Desde el comienzo de los tiempos, el bosque ha tenido un especial significado para el hombre. Ambas (la del bosque por un lado y la del hombre por otro) han producido una síntesis común y natural que en raras ocasiones se ha dado de manera tan patente.

Del bosque no solamente se han tomado los recursos naturales necesarios para el desarrollo de la civilización, sino que también ha servido para dar forma y hacer tangible todo lo intangible, como es el contacto con lo divino y con las fuerzas y leyes que rigen el universo. El bosque posibilita un recurso para acceder a lo sagrado, sirviendo como base a mitos y símbolos que facilitar el conocimiento del hombre mismo.

Esta especie de destino común del hombre y el bosque ha dado lugar a un tipo organización única en el mundo. Efectivamente, el paisaje que conocemos hoy en día es el resultado de una profunda y larga relación entre nuestra particular cultura y una naturaleza dura y original.

Nos referimos fundamentalmente al sistema de dehesas, que se caracteriza por ser ecológicamente sostenible y económicamente rentable para el hombre. La dehesa es el bosque mediterráneo aclarado, dejando tan sólo los árboles y arbustos principales, para permitir entre ellos el desarrollo de pastos y cultivos extensivos. En este medio se mantienen todas las ventajas de los sistemas productivos generados por el hombre y se disminuye en los inconvenientes, pues se salvaguarda la mayoría de la diversidad original agrupada en torno a los árboles y arbustos. La dehesa supone un perfecto ensamblaje entre producción y conservación. Es como si una gigantesca factoría de la naturaleza, donde el hombre ha podido dar forma a la civilización y mantener a la vez el equilibrio ecológico necesario.

Pero el bosque no ha sido únicamente sustento físico para el hombre, sino que también le ha servido como elemento impulsor de otros muchos procesos interiores. En lo estético, el valor paisajístico de los encinares y de nuestras formaciones mediterráneas es uno de los exponentes que actualmente se consideran en la denominada calidad de vida.

El bosque, de manera general, y el árbol en particular (como punta del bosque) han sido siempre, para prácticamente todas las culturas, una representación de otra realidad superior o sagrada que ha acompañado al hombre junto con lo profano. En este sentido el bosque también aporta los elementos necesarios para acceder a esa otra realidad trascendente.

Todas estas tradiciones también forman parte de las características del bosque, porque en alguna ocasión han sido tenidas en cuenta por el hombre y han contribuido de alguna manera a configurar este sistema natural tal y como lo conocemos.

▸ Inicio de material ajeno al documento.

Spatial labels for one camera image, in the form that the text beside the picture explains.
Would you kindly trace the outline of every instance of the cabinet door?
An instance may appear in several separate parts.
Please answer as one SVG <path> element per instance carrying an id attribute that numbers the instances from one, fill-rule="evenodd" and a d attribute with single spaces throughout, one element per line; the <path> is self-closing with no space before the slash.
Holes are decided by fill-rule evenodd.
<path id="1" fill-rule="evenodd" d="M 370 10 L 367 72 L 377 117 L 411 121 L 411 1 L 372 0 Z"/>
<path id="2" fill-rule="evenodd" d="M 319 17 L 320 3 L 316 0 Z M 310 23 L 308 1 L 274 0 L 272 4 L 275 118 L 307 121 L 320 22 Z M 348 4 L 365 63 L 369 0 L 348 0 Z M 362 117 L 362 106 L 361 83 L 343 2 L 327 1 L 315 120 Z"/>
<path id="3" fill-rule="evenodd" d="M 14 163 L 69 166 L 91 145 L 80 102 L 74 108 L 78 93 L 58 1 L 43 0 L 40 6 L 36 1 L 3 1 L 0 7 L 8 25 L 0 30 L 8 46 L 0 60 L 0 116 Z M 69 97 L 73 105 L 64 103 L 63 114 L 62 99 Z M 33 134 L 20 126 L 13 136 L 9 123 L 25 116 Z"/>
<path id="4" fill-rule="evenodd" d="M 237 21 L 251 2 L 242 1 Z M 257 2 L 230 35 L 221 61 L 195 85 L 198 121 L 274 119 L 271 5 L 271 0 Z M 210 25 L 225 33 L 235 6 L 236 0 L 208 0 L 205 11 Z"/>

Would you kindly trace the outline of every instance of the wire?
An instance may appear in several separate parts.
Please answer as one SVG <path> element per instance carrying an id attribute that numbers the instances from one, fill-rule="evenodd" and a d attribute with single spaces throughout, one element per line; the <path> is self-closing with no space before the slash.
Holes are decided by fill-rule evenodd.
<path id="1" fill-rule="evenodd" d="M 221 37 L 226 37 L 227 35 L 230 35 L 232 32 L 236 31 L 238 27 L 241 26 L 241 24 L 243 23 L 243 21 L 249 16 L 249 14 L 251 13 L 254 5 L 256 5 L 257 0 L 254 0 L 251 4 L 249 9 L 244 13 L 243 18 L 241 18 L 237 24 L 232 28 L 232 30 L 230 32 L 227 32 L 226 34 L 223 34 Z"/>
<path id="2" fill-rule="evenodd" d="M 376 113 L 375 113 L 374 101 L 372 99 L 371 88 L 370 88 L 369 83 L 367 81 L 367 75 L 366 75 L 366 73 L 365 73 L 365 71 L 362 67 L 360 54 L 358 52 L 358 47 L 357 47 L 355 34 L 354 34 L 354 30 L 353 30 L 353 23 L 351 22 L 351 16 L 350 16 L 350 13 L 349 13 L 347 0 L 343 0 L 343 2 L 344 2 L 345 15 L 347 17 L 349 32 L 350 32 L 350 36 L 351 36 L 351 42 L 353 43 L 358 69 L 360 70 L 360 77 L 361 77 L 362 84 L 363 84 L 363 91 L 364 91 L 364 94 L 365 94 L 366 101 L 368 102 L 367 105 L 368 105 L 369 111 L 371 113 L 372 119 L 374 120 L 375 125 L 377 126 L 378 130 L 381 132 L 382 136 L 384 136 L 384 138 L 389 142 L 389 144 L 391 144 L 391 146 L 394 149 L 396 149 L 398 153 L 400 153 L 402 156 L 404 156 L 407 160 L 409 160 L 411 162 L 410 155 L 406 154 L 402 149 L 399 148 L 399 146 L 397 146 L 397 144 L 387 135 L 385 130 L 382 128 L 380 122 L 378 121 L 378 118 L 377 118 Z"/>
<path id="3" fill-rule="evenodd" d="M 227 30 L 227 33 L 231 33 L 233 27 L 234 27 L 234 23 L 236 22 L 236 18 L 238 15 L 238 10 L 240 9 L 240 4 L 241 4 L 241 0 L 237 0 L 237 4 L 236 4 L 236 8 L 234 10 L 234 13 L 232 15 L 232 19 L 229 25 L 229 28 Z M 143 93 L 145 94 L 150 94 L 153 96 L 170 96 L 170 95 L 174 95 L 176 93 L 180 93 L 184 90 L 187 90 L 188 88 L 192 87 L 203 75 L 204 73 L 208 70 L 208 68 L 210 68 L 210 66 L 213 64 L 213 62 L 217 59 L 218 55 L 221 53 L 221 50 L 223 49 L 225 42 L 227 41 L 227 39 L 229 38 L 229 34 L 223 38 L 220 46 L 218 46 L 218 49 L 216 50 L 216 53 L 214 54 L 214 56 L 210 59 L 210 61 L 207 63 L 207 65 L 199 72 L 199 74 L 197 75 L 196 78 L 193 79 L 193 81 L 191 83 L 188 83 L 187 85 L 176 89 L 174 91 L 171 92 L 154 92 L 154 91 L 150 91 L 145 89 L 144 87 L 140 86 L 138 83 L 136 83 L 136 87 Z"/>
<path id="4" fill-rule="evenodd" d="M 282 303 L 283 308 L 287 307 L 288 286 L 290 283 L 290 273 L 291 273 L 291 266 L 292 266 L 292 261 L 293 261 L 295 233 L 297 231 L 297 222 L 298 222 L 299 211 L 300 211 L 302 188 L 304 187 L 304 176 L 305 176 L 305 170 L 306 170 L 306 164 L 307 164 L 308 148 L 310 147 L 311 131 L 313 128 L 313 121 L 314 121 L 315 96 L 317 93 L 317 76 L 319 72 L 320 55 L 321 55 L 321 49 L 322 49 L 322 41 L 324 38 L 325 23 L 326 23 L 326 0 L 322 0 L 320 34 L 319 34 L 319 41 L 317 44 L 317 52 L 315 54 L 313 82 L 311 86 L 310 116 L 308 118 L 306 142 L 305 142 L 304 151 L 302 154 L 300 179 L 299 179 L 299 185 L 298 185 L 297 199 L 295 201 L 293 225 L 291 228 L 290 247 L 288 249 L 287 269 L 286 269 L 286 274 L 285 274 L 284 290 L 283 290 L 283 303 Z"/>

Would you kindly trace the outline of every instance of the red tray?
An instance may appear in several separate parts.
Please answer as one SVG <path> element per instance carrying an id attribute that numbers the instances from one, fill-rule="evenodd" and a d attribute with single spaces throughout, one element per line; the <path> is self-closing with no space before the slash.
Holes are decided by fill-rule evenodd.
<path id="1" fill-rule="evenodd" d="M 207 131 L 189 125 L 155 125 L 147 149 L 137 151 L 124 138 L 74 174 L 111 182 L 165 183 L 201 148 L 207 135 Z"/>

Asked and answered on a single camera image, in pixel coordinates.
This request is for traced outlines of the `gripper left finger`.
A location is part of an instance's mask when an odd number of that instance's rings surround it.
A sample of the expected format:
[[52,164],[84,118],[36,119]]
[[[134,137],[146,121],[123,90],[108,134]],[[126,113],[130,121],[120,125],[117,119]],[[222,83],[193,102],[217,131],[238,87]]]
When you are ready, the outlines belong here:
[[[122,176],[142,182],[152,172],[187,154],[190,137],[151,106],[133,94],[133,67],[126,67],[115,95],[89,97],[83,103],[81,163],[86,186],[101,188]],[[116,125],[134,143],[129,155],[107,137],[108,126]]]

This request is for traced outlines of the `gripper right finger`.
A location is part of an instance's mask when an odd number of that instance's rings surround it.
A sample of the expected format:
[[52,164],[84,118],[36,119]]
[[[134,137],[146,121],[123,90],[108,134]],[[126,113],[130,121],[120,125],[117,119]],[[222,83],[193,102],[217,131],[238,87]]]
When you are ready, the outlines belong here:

Y es que uno de los errores más frecuentes que se dan hoy es no tener en cuenta que desde que históricamente el hombre se relaciona con los ecosistemas, esta relación se realiza en todos los planos de existencia del hombre y no únicamente desde el punto de vista material y energético; y a la hora de plantear un nuevo modelo de gestión de la naturaleza, también debemos tener en cuenta estos extremos.

Prácticamente todos los árboles representativos del bosque mediterráneo han guardado un significado metafísico para las culturas occidentales. Y es que el árbol representa una manifestación muy especial de las fuerzas y poder divino. Es una expresión de la capacidad creadora de la vida, por cuanto que el árbol es el que crea vida en el bosque y el bosque es uno de los máximos exponentes de la fuerza generadora de la vida.

De los antiguos hay algo que siempre necesitamos aprender y retomar: su mente sencilla para ver las cosas como son, sentirlas en su dimensión y reconocerlas por sus atributos. Si un roble de 200 años es capaz de renovar sus hojas todas las primaveras de su vida, desde el principio al fin, es símbolo de renovación y siempre podrá mostrarnos que hay que hacer para renovarse.

Así de simple.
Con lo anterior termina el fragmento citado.